(Extracted records)
§ §

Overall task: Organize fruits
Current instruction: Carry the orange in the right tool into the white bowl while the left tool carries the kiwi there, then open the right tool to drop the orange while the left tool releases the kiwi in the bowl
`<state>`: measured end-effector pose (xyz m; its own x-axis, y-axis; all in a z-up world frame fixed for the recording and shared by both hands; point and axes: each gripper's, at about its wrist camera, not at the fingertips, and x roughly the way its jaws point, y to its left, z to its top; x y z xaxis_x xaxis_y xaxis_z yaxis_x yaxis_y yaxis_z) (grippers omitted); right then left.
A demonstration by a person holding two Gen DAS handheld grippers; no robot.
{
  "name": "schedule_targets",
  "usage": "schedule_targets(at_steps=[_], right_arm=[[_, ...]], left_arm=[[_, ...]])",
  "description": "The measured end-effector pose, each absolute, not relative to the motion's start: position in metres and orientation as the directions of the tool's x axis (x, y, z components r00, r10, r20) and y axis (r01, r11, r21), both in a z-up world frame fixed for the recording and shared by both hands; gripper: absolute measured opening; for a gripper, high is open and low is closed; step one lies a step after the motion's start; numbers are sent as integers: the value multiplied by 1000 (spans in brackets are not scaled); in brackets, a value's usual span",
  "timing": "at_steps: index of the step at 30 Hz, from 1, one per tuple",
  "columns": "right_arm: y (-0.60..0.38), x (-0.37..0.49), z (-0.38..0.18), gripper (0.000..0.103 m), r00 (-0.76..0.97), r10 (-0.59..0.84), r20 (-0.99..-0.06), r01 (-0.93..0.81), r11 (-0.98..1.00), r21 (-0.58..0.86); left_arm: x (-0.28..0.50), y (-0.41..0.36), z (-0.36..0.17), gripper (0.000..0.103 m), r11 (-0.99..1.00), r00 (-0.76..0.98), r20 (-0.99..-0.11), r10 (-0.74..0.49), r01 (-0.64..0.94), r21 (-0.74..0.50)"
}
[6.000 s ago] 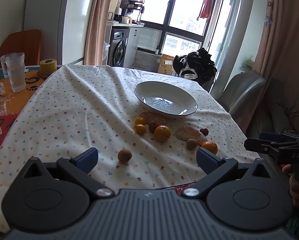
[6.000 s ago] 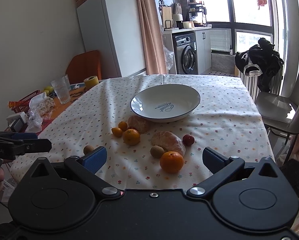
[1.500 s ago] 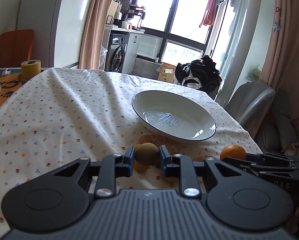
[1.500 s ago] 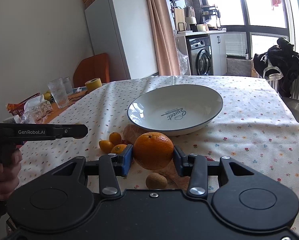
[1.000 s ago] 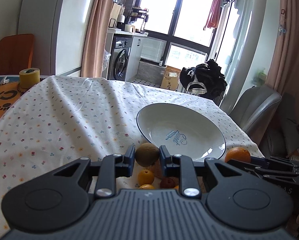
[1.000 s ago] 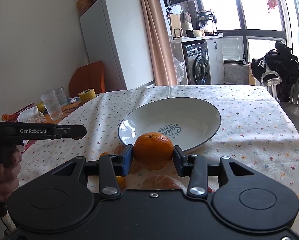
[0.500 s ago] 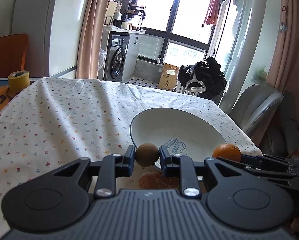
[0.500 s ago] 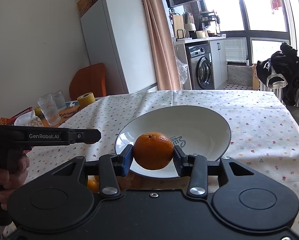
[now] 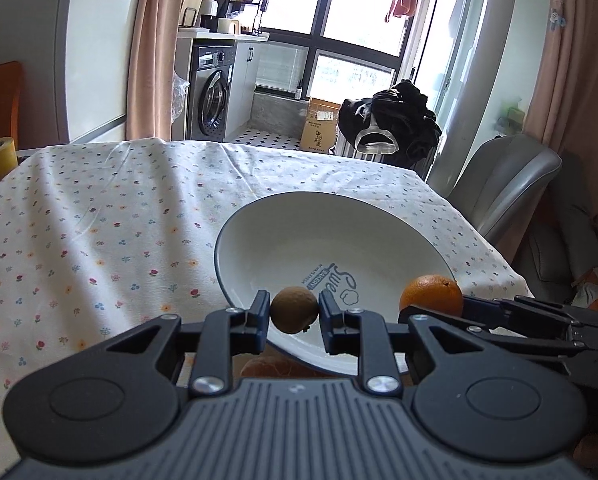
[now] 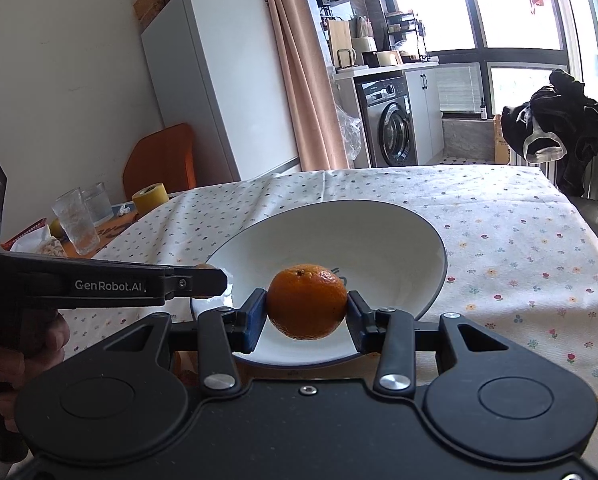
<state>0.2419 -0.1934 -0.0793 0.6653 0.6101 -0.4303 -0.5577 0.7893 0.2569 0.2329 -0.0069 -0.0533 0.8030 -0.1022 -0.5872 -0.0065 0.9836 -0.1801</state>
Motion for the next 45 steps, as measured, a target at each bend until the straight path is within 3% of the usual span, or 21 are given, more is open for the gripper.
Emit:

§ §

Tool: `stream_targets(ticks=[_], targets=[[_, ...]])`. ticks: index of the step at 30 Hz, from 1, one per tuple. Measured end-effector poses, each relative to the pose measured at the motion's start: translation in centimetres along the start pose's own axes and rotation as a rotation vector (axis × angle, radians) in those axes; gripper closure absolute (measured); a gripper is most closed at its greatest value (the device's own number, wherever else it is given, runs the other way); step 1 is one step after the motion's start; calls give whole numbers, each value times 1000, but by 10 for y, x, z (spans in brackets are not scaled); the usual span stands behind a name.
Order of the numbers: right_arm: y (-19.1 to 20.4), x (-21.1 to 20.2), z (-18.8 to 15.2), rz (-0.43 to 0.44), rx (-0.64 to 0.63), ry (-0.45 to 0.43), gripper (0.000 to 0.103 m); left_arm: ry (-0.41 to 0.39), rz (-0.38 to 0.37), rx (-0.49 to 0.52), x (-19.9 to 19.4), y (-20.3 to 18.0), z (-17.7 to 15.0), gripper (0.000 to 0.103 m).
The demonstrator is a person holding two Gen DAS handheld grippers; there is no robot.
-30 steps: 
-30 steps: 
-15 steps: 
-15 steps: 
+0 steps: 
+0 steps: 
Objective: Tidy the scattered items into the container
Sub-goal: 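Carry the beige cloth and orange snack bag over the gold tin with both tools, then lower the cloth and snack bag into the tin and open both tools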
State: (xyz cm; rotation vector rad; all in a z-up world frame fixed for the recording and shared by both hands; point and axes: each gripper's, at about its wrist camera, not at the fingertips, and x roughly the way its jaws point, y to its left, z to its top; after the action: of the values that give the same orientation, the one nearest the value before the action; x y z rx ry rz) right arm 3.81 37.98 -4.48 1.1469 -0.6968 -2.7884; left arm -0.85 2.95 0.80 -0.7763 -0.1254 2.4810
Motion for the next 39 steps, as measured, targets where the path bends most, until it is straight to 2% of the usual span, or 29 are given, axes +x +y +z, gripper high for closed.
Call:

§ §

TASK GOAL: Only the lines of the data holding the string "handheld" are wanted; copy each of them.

SOLUTION TO THIS PROBLEM:
A demonstration by a person holding two Gen DAS handheld grippers; no robot.
The demonstrator is a person holding two Gen DAS handheld grippers; there is no robot.

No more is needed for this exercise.